Route redistribution is disabled.

Command Modes

Address family configuration
Router configuration

Command History


Release	Modification
12.2(15)T	This command was introduced.
12.4(6)T	Support for Enhanced Internal Gateway Routing Protocol (EIGRP) IPv6 was added.
12.2(28)SB	This command was integrated into Cisco IOS Release 12.2(28)SB.
12.2(25)SG	This command was integrated into Cisco IOS Release 12.2(25)SG.
12.2(33)SRA	This command was integrated into Cisco IOS Release 12.2(33)SRA.
12.2(33)SXH	This command was integrated into Cisco IOS Release 12.2(33)SXH.
Cisco IOS XE Release 2.1	This command was introduced on Cisco ASR 1000 Series Aggregation Services Routers.
Cisco IOS XE Release 3.2SE	This command was integrated into Cisco IOS XE Release 3.2SE.
Cisco IOS XE Release 3.15S	This command was modified.
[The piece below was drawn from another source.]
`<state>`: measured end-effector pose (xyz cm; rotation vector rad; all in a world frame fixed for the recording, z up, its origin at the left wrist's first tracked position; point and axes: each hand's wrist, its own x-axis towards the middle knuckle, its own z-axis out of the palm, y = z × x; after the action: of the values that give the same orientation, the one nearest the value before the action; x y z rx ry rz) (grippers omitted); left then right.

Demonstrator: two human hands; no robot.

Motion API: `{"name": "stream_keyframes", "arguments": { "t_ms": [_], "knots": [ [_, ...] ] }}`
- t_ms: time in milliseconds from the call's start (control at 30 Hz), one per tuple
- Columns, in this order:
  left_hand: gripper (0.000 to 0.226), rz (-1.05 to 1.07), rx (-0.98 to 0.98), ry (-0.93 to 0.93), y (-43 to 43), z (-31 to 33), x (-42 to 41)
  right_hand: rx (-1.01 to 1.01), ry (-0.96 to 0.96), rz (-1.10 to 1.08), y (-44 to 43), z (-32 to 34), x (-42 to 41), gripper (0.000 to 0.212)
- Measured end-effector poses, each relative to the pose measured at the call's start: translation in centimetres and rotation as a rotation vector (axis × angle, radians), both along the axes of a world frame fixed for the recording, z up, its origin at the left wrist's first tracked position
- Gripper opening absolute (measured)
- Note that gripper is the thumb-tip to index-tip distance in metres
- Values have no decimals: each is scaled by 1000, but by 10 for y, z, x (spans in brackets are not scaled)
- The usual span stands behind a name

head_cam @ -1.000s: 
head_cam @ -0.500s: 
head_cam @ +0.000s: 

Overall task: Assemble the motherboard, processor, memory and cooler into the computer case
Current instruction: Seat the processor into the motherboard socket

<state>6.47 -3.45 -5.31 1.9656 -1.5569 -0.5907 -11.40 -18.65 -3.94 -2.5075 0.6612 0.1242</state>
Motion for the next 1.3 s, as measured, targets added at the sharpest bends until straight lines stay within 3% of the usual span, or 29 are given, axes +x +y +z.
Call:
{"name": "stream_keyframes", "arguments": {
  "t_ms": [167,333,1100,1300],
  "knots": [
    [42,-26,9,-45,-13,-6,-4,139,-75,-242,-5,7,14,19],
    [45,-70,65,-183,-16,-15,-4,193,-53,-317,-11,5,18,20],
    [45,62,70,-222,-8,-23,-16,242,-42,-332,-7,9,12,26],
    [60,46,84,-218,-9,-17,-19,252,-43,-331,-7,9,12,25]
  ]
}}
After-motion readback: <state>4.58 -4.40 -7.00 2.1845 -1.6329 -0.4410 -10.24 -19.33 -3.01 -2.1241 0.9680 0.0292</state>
The rib-metric-as-external and rib-metric-as-internal keywords were added.

Usage Guidelines

Changing or disabling any keyword will not affect the state of other keywords.

A router receiving an IPv6 IS-IS route with an internal metric will consider the cost of the route from itself to the redistributing router plus the advertised cost to reach the destination. An external metric considers only the advertised metric to reach the destination.
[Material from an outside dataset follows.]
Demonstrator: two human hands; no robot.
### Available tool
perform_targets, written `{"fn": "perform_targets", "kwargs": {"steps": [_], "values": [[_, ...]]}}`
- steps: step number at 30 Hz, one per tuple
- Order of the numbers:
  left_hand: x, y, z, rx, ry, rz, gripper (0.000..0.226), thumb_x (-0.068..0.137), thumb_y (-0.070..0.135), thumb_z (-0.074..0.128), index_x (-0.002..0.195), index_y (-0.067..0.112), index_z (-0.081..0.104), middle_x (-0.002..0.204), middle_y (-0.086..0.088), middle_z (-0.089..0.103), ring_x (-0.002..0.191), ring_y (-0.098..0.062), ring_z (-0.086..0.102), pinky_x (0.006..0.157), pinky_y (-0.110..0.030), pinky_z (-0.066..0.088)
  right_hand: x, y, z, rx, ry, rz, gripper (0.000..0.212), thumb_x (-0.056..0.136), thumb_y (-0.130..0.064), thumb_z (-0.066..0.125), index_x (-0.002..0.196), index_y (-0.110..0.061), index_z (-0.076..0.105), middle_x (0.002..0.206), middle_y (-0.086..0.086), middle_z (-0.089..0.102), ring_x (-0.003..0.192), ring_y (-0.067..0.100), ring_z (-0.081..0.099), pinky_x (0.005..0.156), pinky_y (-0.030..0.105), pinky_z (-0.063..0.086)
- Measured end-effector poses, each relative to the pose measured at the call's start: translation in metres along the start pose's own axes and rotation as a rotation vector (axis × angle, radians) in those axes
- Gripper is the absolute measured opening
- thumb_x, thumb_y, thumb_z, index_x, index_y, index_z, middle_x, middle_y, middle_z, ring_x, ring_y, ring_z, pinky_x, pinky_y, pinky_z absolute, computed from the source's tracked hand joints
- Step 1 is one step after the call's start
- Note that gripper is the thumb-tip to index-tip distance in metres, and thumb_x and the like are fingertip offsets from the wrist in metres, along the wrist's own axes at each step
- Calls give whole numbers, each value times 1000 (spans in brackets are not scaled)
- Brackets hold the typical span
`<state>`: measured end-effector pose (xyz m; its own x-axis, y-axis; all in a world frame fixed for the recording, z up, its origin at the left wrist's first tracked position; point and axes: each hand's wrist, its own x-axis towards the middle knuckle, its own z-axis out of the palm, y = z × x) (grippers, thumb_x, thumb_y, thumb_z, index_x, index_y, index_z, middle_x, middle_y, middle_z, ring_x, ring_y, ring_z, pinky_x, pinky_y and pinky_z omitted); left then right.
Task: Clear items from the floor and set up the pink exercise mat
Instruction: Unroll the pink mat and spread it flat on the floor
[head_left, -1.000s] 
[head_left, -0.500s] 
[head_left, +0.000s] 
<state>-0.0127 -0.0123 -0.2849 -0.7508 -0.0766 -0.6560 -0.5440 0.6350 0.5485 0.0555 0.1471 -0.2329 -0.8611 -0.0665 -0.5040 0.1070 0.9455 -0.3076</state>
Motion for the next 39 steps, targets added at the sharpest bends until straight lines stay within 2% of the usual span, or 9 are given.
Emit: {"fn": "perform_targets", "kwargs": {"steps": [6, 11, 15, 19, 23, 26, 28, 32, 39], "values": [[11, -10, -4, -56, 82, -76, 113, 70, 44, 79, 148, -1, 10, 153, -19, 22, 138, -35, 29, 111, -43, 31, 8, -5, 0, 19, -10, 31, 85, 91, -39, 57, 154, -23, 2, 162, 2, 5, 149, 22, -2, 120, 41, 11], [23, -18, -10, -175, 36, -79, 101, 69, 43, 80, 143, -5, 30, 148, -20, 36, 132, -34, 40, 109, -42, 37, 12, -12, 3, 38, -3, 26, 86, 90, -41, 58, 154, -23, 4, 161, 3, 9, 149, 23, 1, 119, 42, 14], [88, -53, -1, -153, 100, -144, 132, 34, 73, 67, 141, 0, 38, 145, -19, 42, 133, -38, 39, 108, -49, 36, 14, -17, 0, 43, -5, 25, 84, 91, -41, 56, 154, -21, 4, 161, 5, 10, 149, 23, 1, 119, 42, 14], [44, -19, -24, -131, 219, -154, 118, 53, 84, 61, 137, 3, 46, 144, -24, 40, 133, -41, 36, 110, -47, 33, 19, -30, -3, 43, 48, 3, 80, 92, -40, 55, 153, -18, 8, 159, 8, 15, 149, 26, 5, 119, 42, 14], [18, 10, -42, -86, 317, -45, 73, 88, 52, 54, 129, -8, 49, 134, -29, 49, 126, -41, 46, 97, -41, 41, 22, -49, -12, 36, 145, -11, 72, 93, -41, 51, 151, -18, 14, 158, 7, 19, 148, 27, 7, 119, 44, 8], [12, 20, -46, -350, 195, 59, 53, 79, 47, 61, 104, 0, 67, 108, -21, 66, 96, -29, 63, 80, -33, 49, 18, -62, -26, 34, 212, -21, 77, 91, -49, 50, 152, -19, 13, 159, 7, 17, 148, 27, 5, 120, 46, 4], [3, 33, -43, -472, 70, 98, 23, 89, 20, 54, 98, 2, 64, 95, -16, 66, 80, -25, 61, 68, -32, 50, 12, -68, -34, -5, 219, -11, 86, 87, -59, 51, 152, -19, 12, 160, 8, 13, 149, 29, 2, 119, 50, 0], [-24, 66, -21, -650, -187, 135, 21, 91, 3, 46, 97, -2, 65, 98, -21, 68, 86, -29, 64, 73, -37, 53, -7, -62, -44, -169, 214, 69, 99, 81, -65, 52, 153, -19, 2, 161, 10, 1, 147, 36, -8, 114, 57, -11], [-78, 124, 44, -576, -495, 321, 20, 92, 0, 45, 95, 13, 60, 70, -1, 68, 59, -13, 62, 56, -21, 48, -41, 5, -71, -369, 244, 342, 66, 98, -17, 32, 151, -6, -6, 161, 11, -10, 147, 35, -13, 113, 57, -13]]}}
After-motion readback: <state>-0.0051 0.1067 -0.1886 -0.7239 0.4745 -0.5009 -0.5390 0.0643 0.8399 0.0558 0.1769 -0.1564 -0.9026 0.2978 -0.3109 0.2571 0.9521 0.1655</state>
IS-IS will ignore any configured redistribution of routes configured with the include-connected keyword. IS-IS will advertise a prefix on an interface if either IS-IS is running over the interface or the interface is configured as passive.

Routes learned from IPv6 routing protocols can be redistributed into IPv6 IS-IS at Level 1 into an attached area or at Level 2. The level-1-2 keyword allows both Level 1 and Level 2 routes in a single command.

For IPv6 RIP, use the redistribute command to advertise static routes as if they were directly connected routes.

Caution

Advertising static routes as directly connected routes can cause routing loops if improperly configured.

Redistributed IPv6 RIP routing information should always be filtered by the distribute-list prefix-list router configuration command. Use of the distribute-list prefix-list command ensures that only those routes intended by the administrator are passed along to the receiving routing protocol.

Note

The metric value specified in the redistribute command for IPv6 RIP supersedes the metric value specified using the default-metric command.

Note

In IPv4, if you redistribute a protocol, by default you also redistribute the subnet on the interfaces over which the protocol is running. In IPv6 this is not the default behavior. To redistribute the subnet on the interfaces over which the protocol is running in IPv6, use the include-connected keyword. In IPv6 this functionality is not supported when the source protocol is BGP.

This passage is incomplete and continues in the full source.